Please print the full listing below exactly, but not the pictures in it.
----- Data extract
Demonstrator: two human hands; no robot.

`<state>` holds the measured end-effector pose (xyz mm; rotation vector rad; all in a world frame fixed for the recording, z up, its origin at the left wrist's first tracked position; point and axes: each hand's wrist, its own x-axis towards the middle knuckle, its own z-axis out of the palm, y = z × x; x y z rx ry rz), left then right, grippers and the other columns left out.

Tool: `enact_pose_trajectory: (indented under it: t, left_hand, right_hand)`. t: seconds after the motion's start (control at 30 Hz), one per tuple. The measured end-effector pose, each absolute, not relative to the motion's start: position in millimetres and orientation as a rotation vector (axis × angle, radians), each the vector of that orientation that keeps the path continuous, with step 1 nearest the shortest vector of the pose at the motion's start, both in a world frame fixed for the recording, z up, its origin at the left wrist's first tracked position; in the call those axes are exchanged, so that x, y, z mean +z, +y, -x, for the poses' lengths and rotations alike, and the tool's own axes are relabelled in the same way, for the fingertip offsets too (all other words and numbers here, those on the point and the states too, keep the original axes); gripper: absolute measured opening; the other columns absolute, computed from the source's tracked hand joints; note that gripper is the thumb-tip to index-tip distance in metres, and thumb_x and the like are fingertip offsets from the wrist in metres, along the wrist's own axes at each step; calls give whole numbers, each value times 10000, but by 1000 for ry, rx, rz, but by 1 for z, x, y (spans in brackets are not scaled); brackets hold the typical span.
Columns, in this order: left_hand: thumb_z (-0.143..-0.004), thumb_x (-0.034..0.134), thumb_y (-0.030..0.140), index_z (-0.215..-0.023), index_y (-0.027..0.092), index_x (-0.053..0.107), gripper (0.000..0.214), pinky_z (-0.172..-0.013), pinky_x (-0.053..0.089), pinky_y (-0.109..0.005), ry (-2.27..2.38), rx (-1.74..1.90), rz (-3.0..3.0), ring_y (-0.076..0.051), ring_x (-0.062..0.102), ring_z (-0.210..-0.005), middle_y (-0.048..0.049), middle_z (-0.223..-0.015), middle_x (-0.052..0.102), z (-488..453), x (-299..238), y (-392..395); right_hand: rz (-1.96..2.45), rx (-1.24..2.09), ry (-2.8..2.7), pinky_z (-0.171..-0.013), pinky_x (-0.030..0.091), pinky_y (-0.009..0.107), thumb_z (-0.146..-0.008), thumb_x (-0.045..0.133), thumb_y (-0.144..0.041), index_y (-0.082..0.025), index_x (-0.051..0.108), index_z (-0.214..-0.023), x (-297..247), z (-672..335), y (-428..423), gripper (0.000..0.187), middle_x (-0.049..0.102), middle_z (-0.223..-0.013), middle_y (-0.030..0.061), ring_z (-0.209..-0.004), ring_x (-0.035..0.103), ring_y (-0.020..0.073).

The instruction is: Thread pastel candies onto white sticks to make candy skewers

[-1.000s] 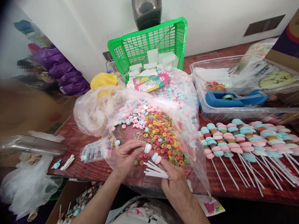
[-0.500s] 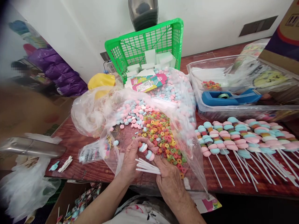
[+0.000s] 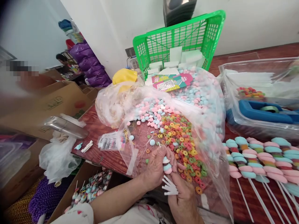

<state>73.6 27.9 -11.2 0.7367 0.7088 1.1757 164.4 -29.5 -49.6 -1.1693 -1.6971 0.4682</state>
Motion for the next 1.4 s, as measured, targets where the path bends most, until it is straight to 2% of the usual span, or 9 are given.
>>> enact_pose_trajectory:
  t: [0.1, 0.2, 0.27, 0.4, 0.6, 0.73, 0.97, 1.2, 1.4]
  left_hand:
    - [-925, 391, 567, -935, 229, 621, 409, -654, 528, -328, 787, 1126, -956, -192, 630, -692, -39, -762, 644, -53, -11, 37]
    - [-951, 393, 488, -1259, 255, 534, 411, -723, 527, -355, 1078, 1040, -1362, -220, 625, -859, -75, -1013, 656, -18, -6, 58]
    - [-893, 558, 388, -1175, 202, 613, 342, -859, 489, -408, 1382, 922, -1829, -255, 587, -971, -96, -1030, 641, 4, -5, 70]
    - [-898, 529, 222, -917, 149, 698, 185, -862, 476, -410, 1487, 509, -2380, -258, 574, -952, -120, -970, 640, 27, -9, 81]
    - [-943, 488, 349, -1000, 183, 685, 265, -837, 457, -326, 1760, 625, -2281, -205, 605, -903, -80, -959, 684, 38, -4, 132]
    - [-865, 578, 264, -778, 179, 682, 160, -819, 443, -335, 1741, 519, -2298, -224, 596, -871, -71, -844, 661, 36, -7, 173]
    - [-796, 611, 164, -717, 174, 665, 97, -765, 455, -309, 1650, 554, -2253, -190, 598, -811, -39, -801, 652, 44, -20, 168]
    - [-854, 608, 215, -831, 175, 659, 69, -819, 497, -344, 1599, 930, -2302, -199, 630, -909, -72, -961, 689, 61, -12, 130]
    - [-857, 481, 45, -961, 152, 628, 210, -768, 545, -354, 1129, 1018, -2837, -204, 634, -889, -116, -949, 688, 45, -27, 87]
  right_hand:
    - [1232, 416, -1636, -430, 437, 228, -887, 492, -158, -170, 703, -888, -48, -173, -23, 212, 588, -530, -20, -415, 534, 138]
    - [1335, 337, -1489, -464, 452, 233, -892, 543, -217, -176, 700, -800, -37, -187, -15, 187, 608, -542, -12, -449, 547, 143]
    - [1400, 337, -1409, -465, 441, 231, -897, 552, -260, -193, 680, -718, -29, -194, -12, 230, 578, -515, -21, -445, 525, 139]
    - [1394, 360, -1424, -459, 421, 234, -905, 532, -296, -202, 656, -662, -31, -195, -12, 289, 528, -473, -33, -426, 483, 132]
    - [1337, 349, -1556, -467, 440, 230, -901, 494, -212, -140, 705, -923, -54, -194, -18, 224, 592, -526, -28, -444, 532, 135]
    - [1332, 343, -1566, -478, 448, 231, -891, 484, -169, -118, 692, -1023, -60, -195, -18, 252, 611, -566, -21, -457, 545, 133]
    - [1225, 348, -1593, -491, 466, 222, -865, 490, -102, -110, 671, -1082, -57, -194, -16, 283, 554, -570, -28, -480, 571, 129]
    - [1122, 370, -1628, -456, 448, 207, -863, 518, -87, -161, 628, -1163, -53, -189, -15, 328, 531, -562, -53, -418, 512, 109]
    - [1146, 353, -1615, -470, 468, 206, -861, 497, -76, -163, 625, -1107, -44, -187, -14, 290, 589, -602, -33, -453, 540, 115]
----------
Response to this task.
Demonstrator: two human hands; no robot.

`<state>` holds the measured end-effector pose (xyz mm; rotation vector rad; all in a world frame fixed for the recording, z up, its origin at the left wrist's first tracked position; point and axes: each hand's wrist, its own x-axis towards the middle knuckle, its own z-axis out of the palm, y = z × x; x y z rx ry rz), left then right, grippers and the other columns left out.

Tool: `enact_pose_trajectory: (indented under it: t, left_hand, right_hand)`. t: seconds after the motion's start (control at 30 Hz), one per tuple. The measured end-effector pose, each absolute, not relative to the motion's start: position in millimetres and orientation as a rotation vector (axis × angle, radians), each the vector of that orientation that keeps the path continuous, with step 1 nearest the shortest vector of the pose at the motion's start, both in a world frame fixed for the recording, z up, its origin at the left wrist's first tracked position; in the call those axes are exchanged, so that x, y, z mean +z, +y, -x, for the poses' lengths and rotations alike, and the tool's own axes are relabelled in the same way, for the fingertip offsets too (all other words and numbers here, those on the point and the states too, keep the original axes); gripper: absolute measured opening; the other columns absolute, computed from the source's tracked hand joints; note that gripper is the thumb-tip to index-tip distance in metres, and thumb_x and the like are fingertip offsets from the wrist in metres, along the wrist's own axes at each step; calls give whole numbers, each value times 10000, but by 1000 for ry, rx, rz, but by 1 for z, x, y (spans in brackets are not scaled); brackets hold the typical span.
Columns, in this order: left_hand: thumb_z (-0.143..-0.004), thumb_x (-0.034..0.134), thumb_y (-0.030..0.140), index_z (-0.215..-0.023), index_y (-0.027..0.092), index_x (-0.053..0.107), gripper (0.000..0.214), pinky_z (-0.172..-0.013), pinky_x (-0.053..0.089), pinky_y (-0.109..0.005), ry (-2.27..2.38), rx (-1.74..1.90), rz (-3.0..3.0), ring_y (-0.076..0.051), ring_x (-0.062..0.102), ring_z (-0.210..-0.005), middle_y (-0.048..0.049), middle_z (-0.223..-0.015), middle_x (-0.052..0.102), z (-488..453), x (-299..238), y (-392..395); right_hand: rz (-1.96..2.45), rx (-1.24..2.09), ry (-2.8..2.7), pinky_z (-0.171..-0.013), pinky_x (-0.030..0.091), pinky_y (-0.009..0.107), thumb_z (-0.146..-0.008), thumb_x (-0.045..0.133), thumb_y (-0.144..0.041), index_y (-0.082..0.025), index_x (-0.051..0.108), index_z (-0.214..-0.023), x (-297..247), z (-672..335), y (-428..423), gripper (0.000..0.187), middle_x (-0.049..0.102), middle_z (-0.223..-0.013), middle_y (-0.030..0.061), ring_z (-0.209..-0.004), ring_x (-0.035..0.103), ring_y (-0.020..0.073).

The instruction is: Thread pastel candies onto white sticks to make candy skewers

[-1.000s] 
[-0.500s] 
[+0.000s] 

<state>73.6 27.9 -11.2 0.7367 0.7088 1.1757 164.4 -29.5 -49.6 -1.1693 -1.6971 0.4682</state>
Motion for the next 1.4 s, as measured, targets where the path bends most, until it is straight to 2% of the usual span, or 9 are given.
>>> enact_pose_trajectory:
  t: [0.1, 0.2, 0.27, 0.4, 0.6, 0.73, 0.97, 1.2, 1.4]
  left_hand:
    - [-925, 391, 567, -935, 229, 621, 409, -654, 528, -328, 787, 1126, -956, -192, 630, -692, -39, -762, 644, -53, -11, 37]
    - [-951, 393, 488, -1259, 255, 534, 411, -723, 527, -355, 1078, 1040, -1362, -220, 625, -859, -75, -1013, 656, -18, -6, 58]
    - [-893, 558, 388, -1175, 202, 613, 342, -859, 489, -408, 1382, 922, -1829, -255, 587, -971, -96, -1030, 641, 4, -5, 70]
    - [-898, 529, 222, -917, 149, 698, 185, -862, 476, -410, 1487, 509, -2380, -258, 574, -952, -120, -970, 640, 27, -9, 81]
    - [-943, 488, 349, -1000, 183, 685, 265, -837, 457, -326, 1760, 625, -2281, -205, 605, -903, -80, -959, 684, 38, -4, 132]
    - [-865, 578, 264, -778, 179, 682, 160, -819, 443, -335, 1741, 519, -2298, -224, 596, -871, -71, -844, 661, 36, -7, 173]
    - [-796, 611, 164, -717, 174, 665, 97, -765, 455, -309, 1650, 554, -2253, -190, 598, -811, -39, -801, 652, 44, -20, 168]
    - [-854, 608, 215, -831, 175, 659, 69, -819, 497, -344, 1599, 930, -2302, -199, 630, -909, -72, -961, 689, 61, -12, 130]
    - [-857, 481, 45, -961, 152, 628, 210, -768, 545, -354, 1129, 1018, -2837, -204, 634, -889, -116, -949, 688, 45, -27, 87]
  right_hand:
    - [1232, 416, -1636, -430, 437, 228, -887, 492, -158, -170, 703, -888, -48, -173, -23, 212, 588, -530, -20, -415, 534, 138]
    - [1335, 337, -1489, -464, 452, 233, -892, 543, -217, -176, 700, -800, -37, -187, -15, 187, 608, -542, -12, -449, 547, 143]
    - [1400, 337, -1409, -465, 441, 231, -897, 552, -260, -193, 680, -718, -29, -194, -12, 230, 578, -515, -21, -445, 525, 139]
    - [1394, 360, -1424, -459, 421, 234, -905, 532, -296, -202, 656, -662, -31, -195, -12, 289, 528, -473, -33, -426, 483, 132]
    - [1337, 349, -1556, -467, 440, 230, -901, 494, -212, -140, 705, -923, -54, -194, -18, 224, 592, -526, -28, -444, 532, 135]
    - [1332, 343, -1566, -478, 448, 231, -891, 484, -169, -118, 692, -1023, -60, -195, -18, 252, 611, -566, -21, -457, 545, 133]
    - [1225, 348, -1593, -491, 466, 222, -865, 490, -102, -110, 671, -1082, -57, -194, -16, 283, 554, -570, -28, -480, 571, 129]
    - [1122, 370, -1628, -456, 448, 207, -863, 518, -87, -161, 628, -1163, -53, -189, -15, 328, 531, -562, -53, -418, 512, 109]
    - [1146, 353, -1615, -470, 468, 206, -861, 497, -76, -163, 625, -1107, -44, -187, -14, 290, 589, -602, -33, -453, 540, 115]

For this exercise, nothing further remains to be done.